Adding to the end of a Doubly-Linked List Data Structure in Java

0
votes

I am working on my Computer Science studies and I am having some difficulty with adding a Node to the end of a doubly linked-list data structure. I understand that the new node points to the tail and the tail points to it, thus I have this:

public boolean add(E element) 
    {
        // TODO: Implement this method
        LLNode<E> newNode = new LLNode<E> (element);
        if (element == null) {
            throw new NullPointerException("Element can not store a null reference!");

        } else {
            newNode.next = tail;
            newNode.prev = tail.prev;

            tail.prev = newNode;
            head.next = newNode;

        }
        size++;
        return true;
    }

The issue I'm having is trying to connect the head node (via head.next to the correct node).

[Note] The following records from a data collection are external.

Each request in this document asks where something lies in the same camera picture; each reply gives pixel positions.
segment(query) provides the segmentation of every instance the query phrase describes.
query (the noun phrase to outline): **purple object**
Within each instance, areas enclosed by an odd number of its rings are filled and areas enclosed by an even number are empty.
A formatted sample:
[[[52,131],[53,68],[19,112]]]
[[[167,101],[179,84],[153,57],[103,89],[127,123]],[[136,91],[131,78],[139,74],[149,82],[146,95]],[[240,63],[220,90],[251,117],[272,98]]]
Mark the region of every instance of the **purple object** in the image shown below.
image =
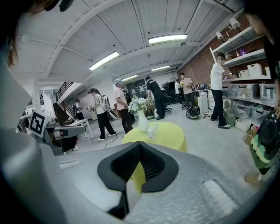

In my default constructor, I have the head.next node pointing to tail.prev. However in the add method, I could not figure out where head.next would point since each time you add a new node, head has to point to the first node in the LinkedList Data Structure. Here is the default constructor:

public MyLinkedList() {
        // TODO: Implement this method
        size = 0;
        /*create two empty nodes at the head and the tail of the linked list*/
        head = new LLNode<E> (null);
        tail = new LLNode<E> (null);
        head.next = tail;
        tail.prev = head;
        head.prev = null; //Head is a sentinel node with no node prior to it
        tail.next = null; //tail is a sentinel node with no node after it
}

Please point me (no pun intended) to the right direction. Thanks!

3
javadata-structureslinked-list
"In my default constructor, I have the head.next node pointing to tail.prev" You don't?michaelsnowden
Element can not store a null reference! ... says who? The marker for the end of a list is not that the element being stored is null, it is that the next pointer is null.Tim Biegeleisen
You don't need two dummy nodes for a linked list. One dummy node is enough, where dummy.prev = first node or null, and dummy.next = last node or null. The first nodes prev pointer and the last nodes next pointer should be null. You could also use two references to node instead of a dummy node: head and tail.rcgldr
The purpose of this exercise isn't about whether or not one needs two sentinel nodes to formulate a linked list. That's certainly not the case. The case in hand here is to HAVE two sentinel nodes and to implement a Doubly linked list as per UCSDs MOOC.Linuxn00b
@Linuxn00b - the only ordering requirement is using tail.prev (or a copy of it) before updating it: newNode.prev = tail.prev; tail.prev.next = newNode; tail.prev = newNode; or newNode.prev = tail.prev; newNode.prev.next = newNode; tail.prev = newNode; or newNode.prev = tail.prev; tail.prev = newNode; newNode.prev.next = newNode; .rcgldr

3 Answers

4
votes

Draw on paper what you have to do.

E.g. if you list current has two elements (A and B), you chain will be:

HEAD <-> A <-> B <-> TAIL

To add a new element (C), your end result should be:

HEAD <-> A <-> B <-> C <-> TAIL

which means the following updates:

  • C.prev = B or more precisely: C.prev = TAIL.prev
  • B.next = C or more precisely: TAIL.prev.next = C
  • C.next = TAIL
  • TAIL.prev = C

As you can see, HEAD is not involved in this, so your line head.next = newNode is wrong.

1
votes

This should work.

public boolean add(E element) 
    {
        LLNode<E> newNode = new LLNode<E> (element);
        if (element == null) {
            throw new NullPointerException("Element can not store a null reference!");
        } else {
            newNode.next = tail;       // set new.next to tail
            newNode.prev = tail.prev;  // set new.prev to prior last
            tail.prev.next = newNode;  // set prior last.next to new last
            tail.prev = newNode;       // set tail.prev to new last
            size++;
        }
        return true;
    }

I'm not sure if the check for null element is needed in an add function, although a null check may be needed elsewhere.

-1
votes

I think you need to rethink how you handle the linked list... You start with a linked list Like this:

head.next = tail
head.prev = null
tail.next = null
tail.prev = head

and when you add something to the end of the list, lets call it mid, you want your list to look like this:

head.next = mid (set by using tail.prev.next = mid)
head.prev = null
mid.next = tail (the new node is the end of the list)
mid.prev = head (previous tail.prev)
tail.next = null
tail.prev = mid (setting the new node to be the new end of the list)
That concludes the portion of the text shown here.